Florida Atlantic also felt compelled to scrap an agreement to name the university's football stadium for a private prison operator that had pledged a $6-million donation to the institution but has been accused of human-rights violations.

Mr. Tracy wrote the first of several highly controversial blog posts about Sandy Hook 10 days after the mass shooting, in which Adam Lanza killed his mother at their home and then fatally shot 20 children and six adult employees at the school before committing suicide. In the post, dated December 24, Mr. Tracy wrote, "While it sounds like an outrageous claim, one is left to inquire whether the Sandy Hook shooting ever took place—at least in the way law-enforcement authorities and the nation's news media have described."

In that post and others that followed, he questioned much of what was reported to have happened at the school. He also suggested that the news media were complicit in distorting events at Newtown as a means of fostering new efforts to regulate guns.

Two weeks later, the South Florida Sun-Sentinel published the first of several accounts of Mr. Tracy's blog that would bring him widespread attention. In the ensuing uproar, Mary Jane Saunders, president of Florida Atlantic, issued a written statement in which she said Mr. Tracy's opinions "are not shared by Florida Atlantic University." She said she was "personally saddened by any media stories that added to the pain felt by the victims' families."

 A Flood of E-Mails

The pressure that the furor over Mr. Tracy was bringing to bear on Florida Atlantic's administration is evident in a January 28 memorandum from Ms. Coltman, the interim dean, to Mr. Tracy summarizing what transpired in a meeting between the professor and administrators 10 days earlier.
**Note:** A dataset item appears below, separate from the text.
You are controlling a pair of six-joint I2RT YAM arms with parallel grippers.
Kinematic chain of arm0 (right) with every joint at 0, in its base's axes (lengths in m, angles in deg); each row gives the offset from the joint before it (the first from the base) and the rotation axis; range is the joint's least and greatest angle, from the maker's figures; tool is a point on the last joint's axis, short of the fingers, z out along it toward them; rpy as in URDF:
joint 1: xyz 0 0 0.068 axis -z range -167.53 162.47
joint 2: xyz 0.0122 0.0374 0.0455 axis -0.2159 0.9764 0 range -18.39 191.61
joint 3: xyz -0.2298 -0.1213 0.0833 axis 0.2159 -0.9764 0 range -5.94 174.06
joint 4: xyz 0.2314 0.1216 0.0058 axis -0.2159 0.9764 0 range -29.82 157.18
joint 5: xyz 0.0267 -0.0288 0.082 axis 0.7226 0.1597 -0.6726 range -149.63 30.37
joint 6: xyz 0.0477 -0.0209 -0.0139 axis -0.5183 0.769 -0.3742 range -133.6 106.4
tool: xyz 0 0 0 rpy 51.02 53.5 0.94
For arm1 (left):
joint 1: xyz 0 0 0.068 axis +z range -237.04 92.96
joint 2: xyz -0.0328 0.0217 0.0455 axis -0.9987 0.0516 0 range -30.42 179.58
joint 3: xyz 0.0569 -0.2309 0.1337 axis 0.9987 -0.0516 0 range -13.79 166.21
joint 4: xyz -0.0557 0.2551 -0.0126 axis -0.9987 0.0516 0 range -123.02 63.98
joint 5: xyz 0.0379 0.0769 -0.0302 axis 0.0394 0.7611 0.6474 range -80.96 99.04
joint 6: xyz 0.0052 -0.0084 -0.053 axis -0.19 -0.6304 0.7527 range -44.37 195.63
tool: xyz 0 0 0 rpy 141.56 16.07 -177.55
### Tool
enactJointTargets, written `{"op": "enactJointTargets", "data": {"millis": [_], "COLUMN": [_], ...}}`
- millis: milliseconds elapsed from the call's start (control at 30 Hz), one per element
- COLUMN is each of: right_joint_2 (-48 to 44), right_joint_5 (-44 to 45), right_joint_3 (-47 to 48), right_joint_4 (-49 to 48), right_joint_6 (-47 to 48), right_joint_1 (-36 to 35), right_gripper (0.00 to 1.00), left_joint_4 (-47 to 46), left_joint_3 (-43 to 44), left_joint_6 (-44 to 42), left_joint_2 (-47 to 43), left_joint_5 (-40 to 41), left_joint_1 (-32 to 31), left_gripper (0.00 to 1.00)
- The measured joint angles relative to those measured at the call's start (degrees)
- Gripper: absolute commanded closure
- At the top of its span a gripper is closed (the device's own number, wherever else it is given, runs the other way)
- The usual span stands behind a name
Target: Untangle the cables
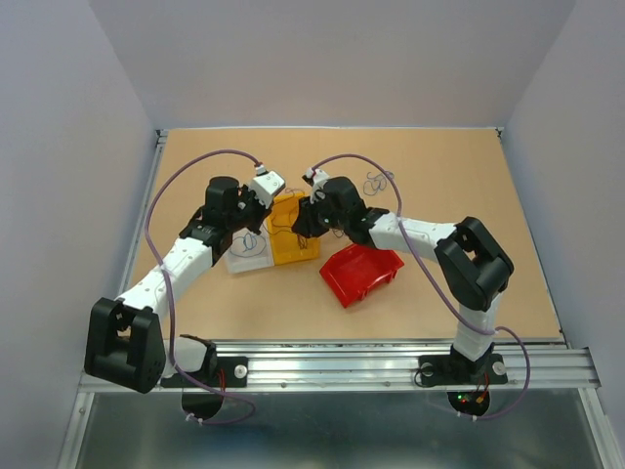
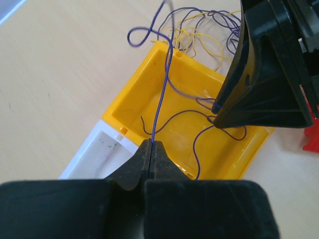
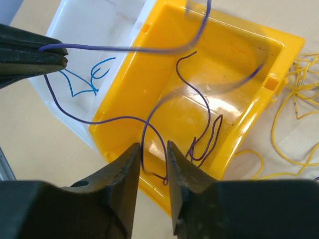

The letter said Diane Alperin, associate provost for academic personnel and programs, "had shared the broad brush of the impact that your articles have had on the university; from admissions to development, from students to faculty, from the Board of Trustees to the Legislature, and across the administrative offices of the university."

The letter said those at the meeting discussed how a flood of e-mails and media attention had disrupted the university's operations. "We let you know," the letter said, "of the large number of parents who had communicated with the Office of Admissions requesting that their child's application be withdrawn; the student whose parent requested she be withdrawn from your class; the donor who withdrew his support to the department of history; and the faculty who have expressed concern about the safety of students."

Along with asking Mr. Tracy to post on his blog disclaimers saying explicitly there is no affiliation between the blog and Florida Atlantic, administrators instructed him at the early January meeting to file a report disclosing his outside employment and activities, and get it approved by Noemi Marin, director of the university's School of Communication and Multimedia Studies. Mr. Tracy subsequently added to his blog disclaimers of its university affiliation, but he refused to comply fully with the directive about his disclosure form, arguing that his contact requires only that he report outside employment, not that he get it approved.

Mr. Tracy argued in an interview that the university's actions appear driven partly by its concern with media references to him as a Florida Atlantic professor in coverage of his remarks about Sandy Hook.

"I don't really have any control over a media outlet that contacts me and wants to ask about my blog," he said. "I can't say to them, 'Refer to me as James F. Tracy, private citizen.'"

He said his right to comment, as a scholar, on Sandy Hook or other events "is something the university should be prepared to stand up for."

"If we don't ask these questions," he said, "who is going to?"